El Festival Nak de este año se centra en la música y la ciencia. Lo que, concretamente, se nos propone en el concierto que nos ocupa, es la relación de la música con la matemática y, más concretamente aún, con la arquitectura, porque el programa se centra en Pleïades, la obra de Xenakis, estreno en Navarra. Xenakis, músico y arquitecto, hizo un plano, para su maestro Le Corbusier, con las técnicas de los “paraboloides hiperbólicos” -los arquitectos sabrán qué es eso- para el pabellón de la Expo de Bruselas; y, a la vez, una obra orquestal Metástasis. Pero, como bien nos dice Tomás Marco -Creación Musical S.XX. Upna 2002-, aunque ambas obras son explicables mediante análisis matemático y musical -para un experto, claro-, la forma de percepción de la música es totalmente diferente de la del resto de las de las demás artes. La geometría fractal, la física del caos, etc., andan por estas obras, pero nosotros, en este concierto -que fue impresionante, la verdad-, nos dejamos llevar por la percepción sonora.

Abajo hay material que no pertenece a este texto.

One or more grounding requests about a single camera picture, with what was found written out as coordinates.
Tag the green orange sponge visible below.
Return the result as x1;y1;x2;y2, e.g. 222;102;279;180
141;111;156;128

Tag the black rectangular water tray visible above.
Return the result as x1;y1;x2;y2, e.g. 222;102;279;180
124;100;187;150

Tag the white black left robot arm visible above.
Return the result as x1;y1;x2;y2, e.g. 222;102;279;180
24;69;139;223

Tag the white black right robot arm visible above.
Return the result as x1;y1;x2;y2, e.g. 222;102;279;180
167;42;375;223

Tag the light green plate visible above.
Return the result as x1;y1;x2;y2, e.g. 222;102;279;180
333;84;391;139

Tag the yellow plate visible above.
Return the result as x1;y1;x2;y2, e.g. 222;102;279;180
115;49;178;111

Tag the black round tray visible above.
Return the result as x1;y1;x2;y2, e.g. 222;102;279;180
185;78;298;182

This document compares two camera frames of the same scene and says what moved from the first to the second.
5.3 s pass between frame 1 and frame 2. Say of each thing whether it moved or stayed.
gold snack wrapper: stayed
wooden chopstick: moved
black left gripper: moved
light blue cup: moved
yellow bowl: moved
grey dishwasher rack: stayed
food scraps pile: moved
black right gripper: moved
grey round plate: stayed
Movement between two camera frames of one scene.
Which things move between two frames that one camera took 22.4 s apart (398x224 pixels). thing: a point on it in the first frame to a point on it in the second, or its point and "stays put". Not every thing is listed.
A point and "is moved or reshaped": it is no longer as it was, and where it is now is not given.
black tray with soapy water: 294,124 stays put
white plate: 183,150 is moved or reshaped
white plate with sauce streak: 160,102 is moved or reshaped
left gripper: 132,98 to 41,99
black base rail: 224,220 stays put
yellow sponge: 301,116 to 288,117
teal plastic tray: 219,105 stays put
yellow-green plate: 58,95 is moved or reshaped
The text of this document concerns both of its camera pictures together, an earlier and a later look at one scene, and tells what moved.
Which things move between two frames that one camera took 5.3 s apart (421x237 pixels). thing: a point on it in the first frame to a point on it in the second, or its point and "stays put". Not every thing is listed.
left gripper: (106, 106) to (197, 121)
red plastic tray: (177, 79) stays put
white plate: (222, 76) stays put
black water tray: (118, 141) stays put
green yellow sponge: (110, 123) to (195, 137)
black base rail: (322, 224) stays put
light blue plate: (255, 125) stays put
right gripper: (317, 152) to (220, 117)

En el escenario, un despliegue exuberante de instrumentos de percusión: unos 34 de parches, y unos 12 de láminas, incluidos los sixxen, instrumento inventado por Xenakis para el sexteto de percusión para el que componía, y que consiste en diversas láminas de hierro sin afinar, y cuyo sonido corresponde a la diversa largura. Y, al frente de ellos, un extraordinario conjunto de intérpretes: Neopercusión.

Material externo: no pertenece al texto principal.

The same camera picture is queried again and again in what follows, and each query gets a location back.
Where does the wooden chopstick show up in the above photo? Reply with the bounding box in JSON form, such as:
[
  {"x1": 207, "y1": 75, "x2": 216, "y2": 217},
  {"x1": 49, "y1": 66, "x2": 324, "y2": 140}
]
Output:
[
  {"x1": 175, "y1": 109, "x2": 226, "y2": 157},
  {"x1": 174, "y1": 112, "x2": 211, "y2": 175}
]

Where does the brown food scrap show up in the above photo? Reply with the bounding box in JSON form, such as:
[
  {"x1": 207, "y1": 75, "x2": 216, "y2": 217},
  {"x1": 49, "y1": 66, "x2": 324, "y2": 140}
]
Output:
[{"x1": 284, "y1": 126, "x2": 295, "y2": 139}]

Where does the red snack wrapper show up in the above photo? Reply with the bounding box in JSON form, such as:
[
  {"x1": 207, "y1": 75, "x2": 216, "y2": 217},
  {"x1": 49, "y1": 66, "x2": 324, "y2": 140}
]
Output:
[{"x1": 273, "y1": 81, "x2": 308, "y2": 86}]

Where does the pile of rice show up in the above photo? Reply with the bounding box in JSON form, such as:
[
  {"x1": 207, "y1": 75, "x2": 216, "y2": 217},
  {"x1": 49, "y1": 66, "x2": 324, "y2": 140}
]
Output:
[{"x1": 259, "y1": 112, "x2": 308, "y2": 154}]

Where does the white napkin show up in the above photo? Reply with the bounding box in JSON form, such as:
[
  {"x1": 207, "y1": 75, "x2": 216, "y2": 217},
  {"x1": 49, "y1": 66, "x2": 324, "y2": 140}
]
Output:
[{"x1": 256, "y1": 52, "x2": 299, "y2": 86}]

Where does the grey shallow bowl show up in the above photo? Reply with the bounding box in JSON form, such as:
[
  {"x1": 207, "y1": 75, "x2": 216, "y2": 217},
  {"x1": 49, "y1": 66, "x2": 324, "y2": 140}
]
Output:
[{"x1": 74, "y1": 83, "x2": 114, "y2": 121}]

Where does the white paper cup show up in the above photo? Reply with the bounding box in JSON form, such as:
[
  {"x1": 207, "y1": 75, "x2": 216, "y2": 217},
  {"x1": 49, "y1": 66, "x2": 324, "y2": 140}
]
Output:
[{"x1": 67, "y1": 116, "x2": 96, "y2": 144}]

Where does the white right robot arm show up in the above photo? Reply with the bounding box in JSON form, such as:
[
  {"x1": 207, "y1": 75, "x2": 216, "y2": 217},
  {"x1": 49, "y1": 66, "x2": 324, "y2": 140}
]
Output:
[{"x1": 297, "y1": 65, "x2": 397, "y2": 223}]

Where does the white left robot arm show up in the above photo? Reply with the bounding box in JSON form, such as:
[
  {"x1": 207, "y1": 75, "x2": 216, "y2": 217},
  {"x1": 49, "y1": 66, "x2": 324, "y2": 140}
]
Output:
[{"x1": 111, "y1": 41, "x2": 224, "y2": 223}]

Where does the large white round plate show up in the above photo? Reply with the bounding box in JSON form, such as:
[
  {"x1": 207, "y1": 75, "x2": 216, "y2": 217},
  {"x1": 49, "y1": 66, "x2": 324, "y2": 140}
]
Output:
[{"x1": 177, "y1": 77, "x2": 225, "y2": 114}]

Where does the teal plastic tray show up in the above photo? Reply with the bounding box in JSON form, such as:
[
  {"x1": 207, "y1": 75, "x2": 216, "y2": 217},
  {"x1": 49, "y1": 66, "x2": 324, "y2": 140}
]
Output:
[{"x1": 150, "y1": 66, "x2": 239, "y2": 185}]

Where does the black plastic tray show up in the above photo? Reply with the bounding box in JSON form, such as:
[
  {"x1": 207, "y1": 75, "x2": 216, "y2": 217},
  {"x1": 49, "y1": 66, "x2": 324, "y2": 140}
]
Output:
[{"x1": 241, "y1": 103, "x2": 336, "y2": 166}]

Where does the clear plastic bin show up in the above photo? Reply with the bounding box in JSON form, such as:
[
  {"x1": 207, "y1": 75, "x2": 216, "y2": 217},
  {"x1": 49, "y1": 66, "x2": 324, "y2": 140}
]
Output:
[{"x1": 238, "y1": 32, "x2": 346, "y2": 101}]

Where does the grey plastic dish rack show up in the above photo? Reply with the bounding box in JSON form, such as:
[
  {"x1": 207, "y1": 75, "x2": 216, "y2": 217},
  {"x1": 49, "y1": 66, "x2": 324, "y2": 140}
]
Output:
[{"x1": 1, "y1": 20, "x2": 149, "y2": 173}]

Comienza la velada con una corta obra de Grisey, Stéle: un dúo de bombos -colocados en el escenario, y en la parte trasera del público-, que va desde el pianísimo con la escobilla hasta el estruendoso dúo de tormentas estelares, que terminan perdiéndose en el horizonte; un clímax muy bien conseguido a base de dosificación del pulso y la elección de baquetas.

Pleïades tiene cuatro partes, señaladas por el protagonismo de los instrumentos: una nueva experiencia sonora. Yo nunca había escuchado algo así.

1.- Mezclas: presentación de todos los instrumentos mezclados. Entramos en un mundo que trasciende el compás para instalarse en polirritmias que, de alguna manera, ordenan el aparente caos. Porque, en toda la obra, subyace un pulso rítmico que va de parcela en parcela de los diversos intérpretes y que, aunque la apariencia es caótica, se sigue muy bien. El resultado va a ser de una música siempre intensa -raros son los mementos tranquilos-, de timbres nuevos, exasperada, y, a veces, auditivamente cegadora.

2.- Láminas (xilófonos, marimbas): más amables para el oído, aunque predomine el timbre agudo. Es maravilloso el continuo cambio de compás -más bien las exigencias de meter las notas donde se pueda-, que, sin embargo, es claro para el oyente, y enseguida te atraen a su danza.

3.- Metales (diversos sixxen): es la parte más dura para el oyente: esas láminas tan metalúrgicas, fabriles -también febriles- de fragua ardiendo, te taladran el oído. Curiosamente, instalados en esa sonoridad, el espectador sube a una rara abstracción -exagerando un poco, al estilo del éxtasis de las músicas africanas: al final de donde viene todo esto-.

4.- Parches (pieles). Aunque hay continuas explosiones en timbales y bombos; las timbaletas, los bongos, la conga, etc. alivian un poco el discurso, con algúnos tramos en diminuendo, glisando, etc. muy bellos.

Hemos vivido un perpetuum mobile, una especie de ostinato, que introducen al espectador en una nueva dimensión acústica.